* What you are asked to do *
The word "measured" marks the lines to find; copy every such line from the data below.

* Information provided *

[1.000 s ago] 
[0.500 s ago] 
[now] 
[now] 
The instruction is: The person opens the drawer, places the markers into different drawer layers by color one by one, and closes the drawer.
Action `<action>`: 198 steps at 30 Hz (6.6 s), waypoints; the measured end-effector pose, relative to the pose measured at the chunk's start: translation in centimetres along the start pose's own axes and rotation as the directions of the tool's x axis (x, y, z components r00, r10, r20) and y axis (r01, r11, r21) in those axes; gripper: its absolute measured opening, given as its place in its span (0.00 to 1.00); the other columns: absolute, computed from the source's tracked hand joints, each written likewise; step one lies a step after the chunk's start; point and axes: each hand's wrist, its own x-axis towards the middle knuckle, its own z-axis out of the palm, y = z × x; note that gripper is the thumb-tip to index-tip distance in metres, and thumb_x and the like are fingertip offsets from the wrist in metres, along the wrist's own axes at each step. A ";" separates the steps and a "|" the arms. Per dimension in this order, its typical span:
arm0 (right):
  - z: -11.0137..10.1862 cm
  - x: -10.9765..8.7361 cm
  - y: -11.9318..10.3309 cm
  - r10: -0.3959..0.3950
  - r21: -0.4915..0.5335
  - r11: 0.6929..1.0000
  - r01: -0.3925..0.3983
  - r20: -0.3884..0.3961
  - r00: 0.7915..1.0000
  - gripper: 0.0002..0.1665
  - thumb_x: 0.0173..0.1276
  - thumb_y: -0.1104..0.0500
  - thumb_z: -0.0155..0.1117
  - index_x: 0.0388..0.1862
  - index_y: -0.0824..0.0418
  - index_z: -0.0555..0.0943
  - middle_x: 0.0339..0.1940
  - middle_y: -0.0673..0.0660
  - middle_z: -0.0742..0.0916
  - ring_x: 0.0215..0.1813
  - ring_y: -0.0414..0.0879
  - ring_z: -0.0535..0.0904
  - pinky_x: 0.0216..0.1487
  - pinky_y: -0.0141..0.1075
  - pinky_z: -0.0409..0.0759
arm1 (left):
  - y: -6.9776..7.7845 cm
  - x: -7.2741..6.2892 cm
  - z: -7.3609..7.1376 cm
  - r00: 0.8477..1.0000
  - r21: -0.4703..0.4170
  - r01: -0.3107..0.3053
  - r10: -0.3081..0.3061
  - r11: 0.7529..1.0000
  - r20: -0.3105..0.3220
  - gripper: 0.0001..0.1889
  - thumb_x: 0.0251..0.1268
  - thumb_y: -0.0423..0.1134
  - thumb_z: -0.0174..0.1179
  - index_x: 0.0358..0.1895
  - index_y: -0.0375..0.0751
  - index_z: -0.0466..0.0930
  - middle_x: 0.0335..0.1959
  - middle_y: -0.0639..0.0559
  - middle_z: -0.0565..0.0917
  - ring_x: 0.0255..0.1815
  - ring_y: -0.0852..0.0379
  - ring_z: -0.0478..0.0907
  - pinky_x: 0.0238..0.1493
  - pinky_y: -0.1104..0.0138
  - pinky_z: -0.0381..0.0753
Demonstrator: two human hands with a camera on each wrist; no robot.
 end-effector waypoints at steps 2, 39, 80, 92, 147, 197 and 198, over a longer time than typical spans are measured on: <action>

* Task result *
Action `<action>`: 198 steps at 30 Hz (6.6 s), waypoints; the measured end-effector pose, relative to the pose measured at the chunk's start: translation in centimetres along the start pose's own axes and rotation as the directions of the tool's x axis (x, y, z components r00, r10, r20) and y axis (r01, r11, r21) in those axes; gripper: its absolute measured opening, given as its place in its span (0.00 to 1.00); the other columns: absolute, computed from the source's tracked hand joints, each written likewise; step one lies a step after the chunk's start; point and axes: each hand's wrist, its own x-axis towards the middle knuckle, its own z-axis out of the palm, y = z × x; note that gripper is the thumb-tip to index-tip distance in metres, and thumb_x and the like are fingertip offsets from the wrist in metres, along the wrist's own axes at each step. A ";" separates the steps and a "|" the arms. Per dimension in this order, its typical span:
 end-effector waypoints at steps 2, 39, 80, 92, 147, 197 and 198, over a longer time than typical spans are measured on: <action>

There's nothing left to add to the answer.